Now in Netflix’s chic but vacuous My Oxford Year , two Oxonians(Oxy-morons?) fall for each other and …well, the rest is as predictable as Romeo and Juliet with lots of syrupy sentimentality, poetry , and retorts that seem as rehearsed as Akshay Kumar’s awards speeches.
You have to hand it to director Iain Morris and writers Allison Burnett and Melissa Osborne for endorsing banality so meticulously , as though every line of poetry uttered by the lead pair (Mama Mia, they are tucked in the arms of academia) would make us care a bit more.
The meet-cute happens in a coffee shop in London where Jamie Davenport (Corey Mylchreest) hides from one of his many ex-es.
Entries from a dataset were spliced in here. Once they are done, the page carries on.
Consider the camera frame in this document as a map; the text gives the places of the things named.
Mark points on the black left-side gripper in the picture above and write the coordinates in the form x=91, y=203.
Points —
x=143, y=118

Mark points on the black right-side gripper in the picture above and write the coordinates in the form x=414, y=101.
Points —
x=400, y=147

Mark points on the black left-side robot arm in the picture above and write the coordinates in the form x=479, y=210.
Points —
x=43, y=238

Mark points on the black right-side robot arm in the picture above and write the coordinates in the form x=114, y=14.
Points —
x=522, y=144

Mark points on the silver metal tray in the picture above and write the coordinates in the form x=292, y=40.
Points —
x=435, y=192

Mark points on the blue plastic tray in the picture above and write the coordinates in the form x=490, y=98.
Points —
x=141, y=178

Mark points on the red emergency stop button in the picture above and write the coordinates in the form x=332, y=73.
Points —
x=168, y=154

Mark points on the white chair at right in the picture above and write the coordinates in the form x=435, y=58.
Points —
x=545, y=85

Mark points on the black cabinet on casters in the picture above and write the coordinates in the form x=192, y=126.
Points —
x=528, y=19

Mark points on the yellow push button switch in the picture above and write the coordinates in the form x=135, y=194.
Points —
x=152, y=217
An excess of ex-es, so to speak triggers of a surfeit of brashness and arrogance which Sofia ( Anna De La Vega) at first finds annoying , then endearing, then irresistible… By the time we get to irresistible, the rich privileged Jamie begins to feel like a direct descendent of Ryan O’Neal in the 1969 tearjerker Love Story. There, it was the girl Jenny (Ali McGraw) who dies of cancer, here it is the boy. Same, Same.
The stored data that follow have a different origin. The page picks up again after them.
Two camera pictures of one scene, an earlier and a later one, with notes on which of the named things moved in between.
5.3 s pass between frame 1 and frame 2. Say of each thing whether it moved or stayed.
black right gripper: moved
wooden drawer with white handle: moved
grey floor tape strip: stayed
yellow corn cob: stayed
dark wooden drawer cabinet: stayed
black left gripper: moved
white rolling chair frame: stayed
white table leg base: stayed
In how many ways do we continue to celebrate morbidity on our movies? Why is the sacrificial streak so prominent in this season’s screen romances? Is this the movies’ way of telling us to think of love as a means to purify our souls?
I found nothing edifying , let alone purifying in My Oxford Year; not the idea of love as a means of salvation (it feels like con-job); not the love (which feels sanitized), not the main actors (who feel blow dried and mannequined).
A massive cake plays an important part of in the educational romance . It begins and ends the film. The cake is the most appetizing element in a movie that just doesn’t move. Maybe the treatment needed more of a push. The actors needed to more than just pretty and precocious. The characters feel too airy and dreary, as if they belong in a wispy animation film for children under the age of 10, or maybe 12, but definitely pre-pubescent.